## What the exercise asks
Retype, please, the listing from its opening line through the line that contains "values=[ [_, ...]", both included, without the pictures.

# # #

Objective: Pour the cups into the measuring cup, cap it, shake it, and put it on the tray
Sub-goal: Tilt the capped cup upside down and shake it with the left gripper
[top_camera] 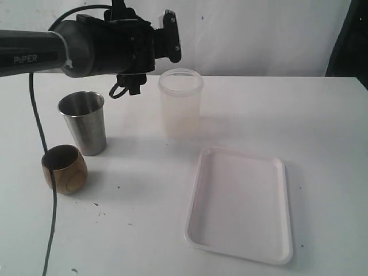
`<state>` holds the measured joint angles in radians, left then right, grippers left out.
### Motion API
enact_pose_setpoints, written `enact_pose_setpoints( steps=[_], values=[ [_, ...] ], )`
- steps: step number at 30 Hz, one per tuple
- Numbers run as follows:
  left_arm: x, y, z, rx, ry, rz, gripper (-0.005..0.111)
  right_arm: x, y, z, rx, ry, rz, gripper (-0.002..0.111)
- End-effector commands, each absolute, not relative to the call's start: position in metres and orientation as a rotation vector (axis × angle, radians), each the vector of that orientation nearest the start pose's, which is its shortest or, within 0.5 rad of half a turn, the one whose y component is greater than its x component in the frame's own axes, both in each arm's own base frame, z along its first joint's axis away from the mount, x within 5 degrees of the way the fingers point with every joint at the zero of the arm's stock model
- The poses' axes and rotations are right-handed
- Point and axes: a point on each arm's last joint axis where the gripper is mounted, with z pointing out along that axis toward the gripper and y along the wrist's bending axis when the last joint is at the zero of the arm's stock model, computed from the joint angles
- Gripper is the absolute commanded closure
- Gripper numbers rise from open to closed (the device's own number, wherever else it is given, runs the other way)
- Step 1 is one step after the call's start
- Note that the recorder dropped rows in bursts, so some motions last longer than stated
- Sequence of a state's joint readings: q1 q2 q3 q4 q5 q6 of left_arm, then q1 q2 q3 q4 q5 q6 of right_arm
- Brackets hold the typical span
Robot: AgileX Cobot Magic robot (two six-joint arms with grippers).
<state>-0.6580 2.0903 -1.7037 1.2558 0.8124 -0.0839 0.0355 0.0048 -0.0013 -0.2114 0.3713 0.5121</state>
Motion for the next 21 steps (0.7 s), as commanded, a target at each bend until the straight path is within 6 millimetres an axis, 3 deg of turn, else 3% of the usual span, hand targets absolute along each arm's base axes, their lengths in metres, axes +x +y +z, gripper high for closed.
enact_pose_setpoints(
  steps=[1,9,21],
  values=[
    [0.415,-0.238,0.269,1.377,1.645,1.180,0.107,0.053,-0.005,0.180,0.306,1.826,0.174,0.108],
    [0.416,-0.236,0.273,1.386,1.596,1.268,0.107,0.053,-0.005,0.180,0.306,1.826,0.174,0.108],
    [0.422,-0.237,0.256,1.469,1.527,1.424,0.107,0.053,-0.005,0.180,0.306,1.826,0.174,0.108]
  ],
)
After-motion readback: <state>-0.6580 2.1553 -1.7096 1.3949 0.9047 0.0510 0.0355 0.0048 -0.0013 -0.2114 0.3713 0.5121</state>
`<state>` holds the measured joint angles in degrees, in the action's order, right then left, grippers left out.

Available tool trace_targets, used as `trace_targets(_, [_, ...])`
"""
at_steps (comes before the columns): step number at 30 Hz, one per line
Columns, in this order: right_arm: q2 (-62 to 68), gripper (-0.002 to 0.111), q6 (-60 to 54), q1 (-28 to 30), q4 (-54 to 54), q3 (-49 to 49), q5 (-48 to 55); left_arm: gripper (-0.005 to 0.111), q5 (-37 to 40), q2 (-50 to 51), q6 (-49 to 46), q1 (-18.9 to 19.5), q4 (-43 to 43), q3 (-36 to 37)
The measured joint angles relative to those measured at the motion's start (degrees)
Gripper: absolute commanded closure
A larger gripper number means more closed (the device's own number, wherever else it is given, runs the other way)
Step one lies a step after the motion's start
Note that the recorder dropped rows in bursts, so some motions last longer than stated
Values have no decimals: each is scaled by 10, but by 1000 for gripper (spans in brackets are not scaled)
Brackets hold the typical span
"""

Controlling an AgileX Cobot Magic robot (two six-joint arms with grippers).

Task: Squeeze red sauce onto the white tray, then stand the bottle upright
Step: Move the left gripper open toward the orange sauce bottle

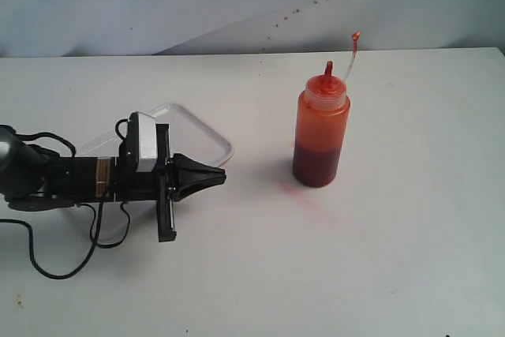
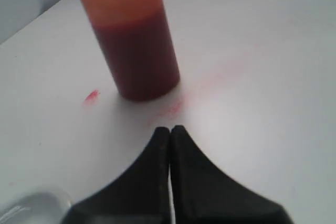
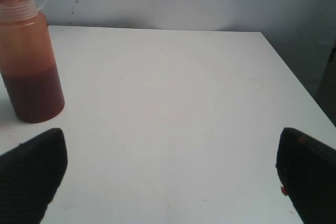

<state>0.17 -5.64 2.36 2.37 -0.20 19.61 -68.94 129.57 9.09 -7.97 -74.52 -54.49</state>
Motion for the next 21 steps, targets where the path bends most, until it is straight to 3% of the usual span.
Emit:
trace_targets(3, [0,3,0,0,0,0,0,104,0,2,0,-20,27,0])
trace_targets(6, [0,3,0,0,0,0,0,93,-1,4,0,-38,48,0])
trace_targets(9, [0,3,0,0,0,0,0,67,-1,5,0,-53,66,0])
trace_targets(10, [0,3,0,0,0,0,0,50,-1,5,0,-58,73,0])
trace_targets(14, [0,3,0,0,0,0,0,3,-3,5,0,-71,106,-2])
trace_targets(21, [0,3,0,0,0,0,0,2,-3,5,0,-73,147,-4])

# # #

## Exercise response
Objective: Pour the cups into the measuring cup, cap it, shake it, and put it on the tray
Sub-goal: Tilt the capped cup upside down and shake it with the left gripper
[top_camera] 
`<state>` holds the measured joint angles in radians, left then right, grippers left out.
### Motion API
enact_pose_setpoints, written `enact_pose_setpoints( steps=[_], values=[ [_, ...] ], )`

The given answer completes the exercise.